同色系的丝绒缎面卡槽里,躺着一枚不知切割了多少面的钻戒,足足鸽子蛋大小。
周围的光线并不明亮,却依旧掩盖不了钻石本身的光芒。
下一秒,顾衍忽地单膝跪地,褚音心里一跳,刚想去拉他,却被他一句话定在了原地。
“你站在那儿,不要动。”
顾衍的声音依旧低沉磁性,动听得像是大提琴发出的乐声,仔细听,还罕见地带了丝忐忑。
闻言,褚音缓缓缩回了手,心脏怦怦快要跳出了嗓子眼儿。
男人黝黑深邃的眸子静静看向她,目光笔直而沉默,真挚中潜藏着温柔,带着强烈的召唤性。
良久,顾衍缓缓开口:
“本以为我不会遇到这样一个人,想将世界上最好的东西捧给她,因她流泪而心疼,因她笑而欢喜,无论她变成什么样子,以怎样的形式,我都想与她在一起…”
褚音怔愣着看向他,明明不知顾衍在做什么,可他诚挚的目光,他温柔的语言,以及那盒子中闪闪发光的戒指,都令她一颗心控制不住地悸动起来。
毫无理由的,她眼眶开始泛起了潮红,耳边又传来了顾衍动听的嗓音:
“褚女士,你是否愿意让我爱护你,照顾你,无论贫穷还是富有,无论疾病还是健康,永远在一起?”
褚音感觉周围的空气一瞬间凝结了,时间仿佛在这一刻静止。
悠扬的乐声消失了,她只听得见自己耳膜上振动着的不规律的聒噪声,一颗心酸酸软软的,如同浸泡在了蜜罐儿里。

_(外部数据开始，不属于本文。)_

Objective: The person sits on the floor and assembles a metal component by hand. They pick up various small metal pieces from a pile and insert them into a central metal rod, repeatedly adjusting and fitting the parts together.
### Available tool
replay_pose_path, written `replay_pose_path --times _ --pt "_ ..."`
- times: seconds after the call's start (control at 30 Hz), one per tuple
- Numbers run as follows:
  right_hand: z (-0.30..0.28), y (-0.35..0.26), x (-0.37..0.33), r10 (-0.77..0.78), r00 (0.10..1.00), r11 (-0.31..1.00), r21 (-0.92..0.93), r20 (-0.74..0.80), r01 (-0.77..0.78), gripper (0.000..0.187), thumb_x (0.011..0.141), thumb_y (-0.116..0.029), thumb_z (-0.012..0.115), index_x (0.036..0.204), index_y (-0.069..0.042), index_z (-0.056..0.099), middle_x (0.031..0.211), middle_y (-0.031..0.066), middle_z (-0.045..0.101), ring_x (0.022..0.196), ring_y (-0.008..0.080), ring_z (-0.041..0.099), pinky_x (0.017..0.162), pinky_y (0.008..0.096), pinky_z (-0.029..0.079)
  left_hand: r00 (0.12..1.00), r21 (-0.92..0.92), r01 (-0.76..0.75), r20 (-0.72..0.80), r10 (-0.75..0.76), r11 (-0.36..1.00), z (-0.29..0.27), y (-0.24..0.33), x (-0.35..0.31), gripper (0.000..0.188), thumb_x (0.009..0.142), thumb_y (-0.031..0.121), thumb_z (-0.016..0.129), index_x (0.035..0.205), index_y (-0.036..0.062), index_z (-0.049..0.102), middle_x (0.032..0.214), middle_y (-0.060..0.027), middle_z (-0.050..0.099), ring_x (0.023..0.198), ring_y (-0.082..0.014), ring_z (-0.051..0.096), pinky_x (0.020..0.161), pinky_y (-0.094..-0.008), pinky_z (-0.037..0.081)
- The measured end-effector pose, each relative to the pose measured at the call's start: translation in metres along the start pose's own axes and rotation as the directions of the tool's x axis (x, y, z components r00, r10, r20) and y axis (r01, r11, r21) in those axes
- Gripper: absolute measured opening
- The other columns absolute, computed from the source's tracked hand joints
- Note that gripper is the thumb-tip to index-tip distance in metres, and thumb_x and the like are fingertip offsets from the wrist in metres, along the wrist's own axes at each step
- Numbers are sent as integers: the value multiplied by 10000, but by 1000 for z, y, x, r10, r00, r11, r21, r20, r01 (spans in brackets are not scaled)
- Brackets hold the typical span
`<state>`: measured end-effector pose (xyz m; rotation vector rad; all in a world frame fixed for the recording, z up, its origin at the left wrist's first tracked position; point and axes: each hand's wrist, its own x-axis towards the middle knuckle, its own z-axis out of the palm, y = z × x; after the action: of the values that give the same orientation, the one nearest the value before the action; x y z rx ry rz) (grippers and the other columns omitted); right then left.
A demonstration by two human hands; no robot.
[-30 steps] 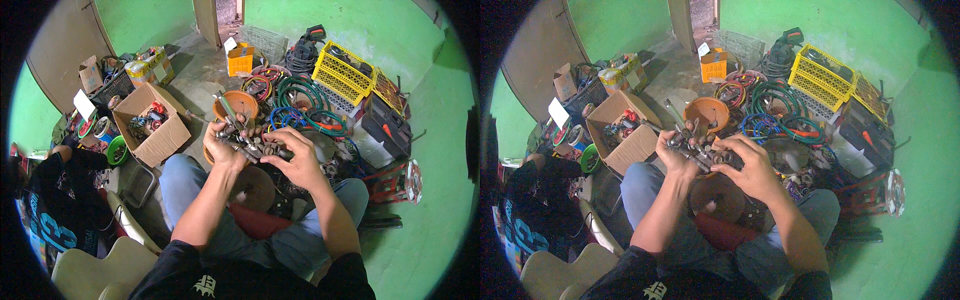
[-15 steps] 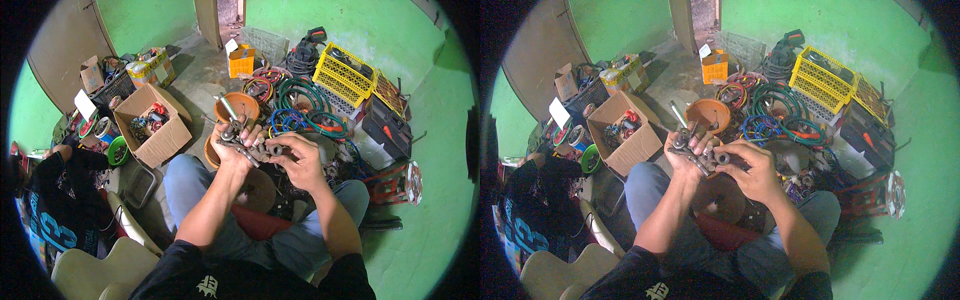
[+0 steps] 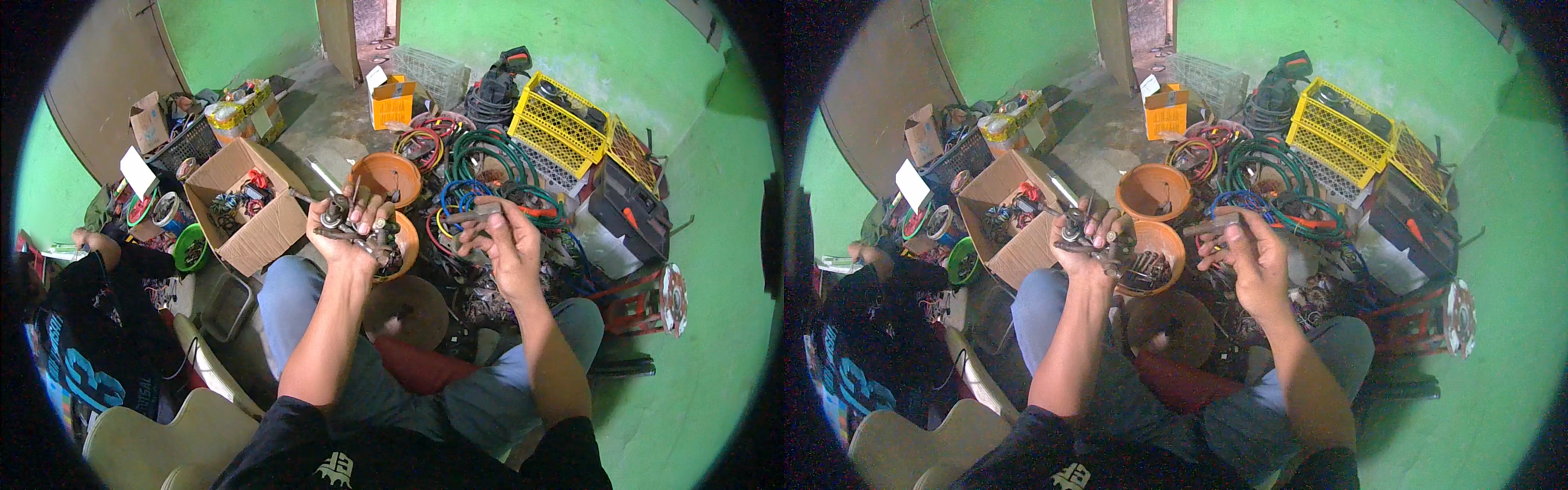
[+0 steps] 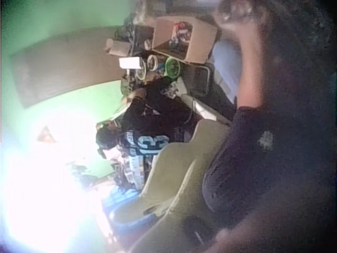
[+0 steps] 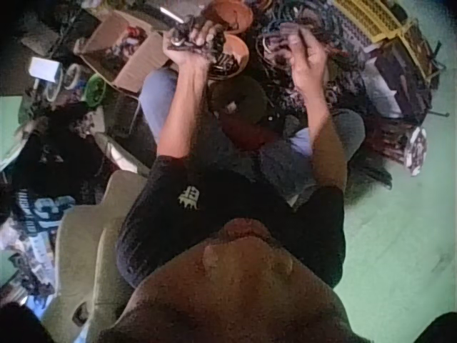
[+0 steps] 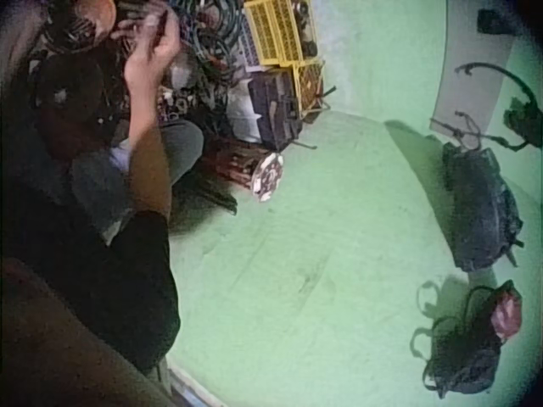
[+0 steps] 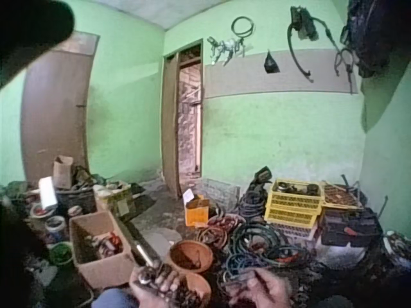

漆黑的夜里,月光横亘在两人之间,游轮上的烛火还在一下下摇曳。
褚音怔怔看向他,漂亮的水眸里渐渐蒙上了一层大雾。
“我愿意。”
几乎不受控制地,她猛地点了点头,一瞬间泪流满面。
闻言,顾衍缓缓站了起来,粗粝的指腹摩挲上了女孩儿白净的侧颜,怜爱地拭掉她的泪水,目光温柔如同深邃的大海。
“别哭,该你了。”
褚音疑惑地看过来。
“换你问我了。”
褚音小脸一红,本能地想低下头去,却依旧昂着下巴与他对视,胸腔中的感动丝丝绵绵的,缓缓融化在了哭腔里。
半晌,她缓慢而坚定地吐着字,一字一顿,格外清晰:
“顾先生,你是否愿意与我一室两人,三餐四季,从此执我之手与我偕老,相爱相惜,无论境况如何皆不离不弃?”
闻言,男人的唇角缓缓勾起,一双黑眸如同坠入了万千星河,语气温柔而坚定:
“我愿意。”
下一秒,他猛地揽过了小女人的腰,将她拢在了怀里。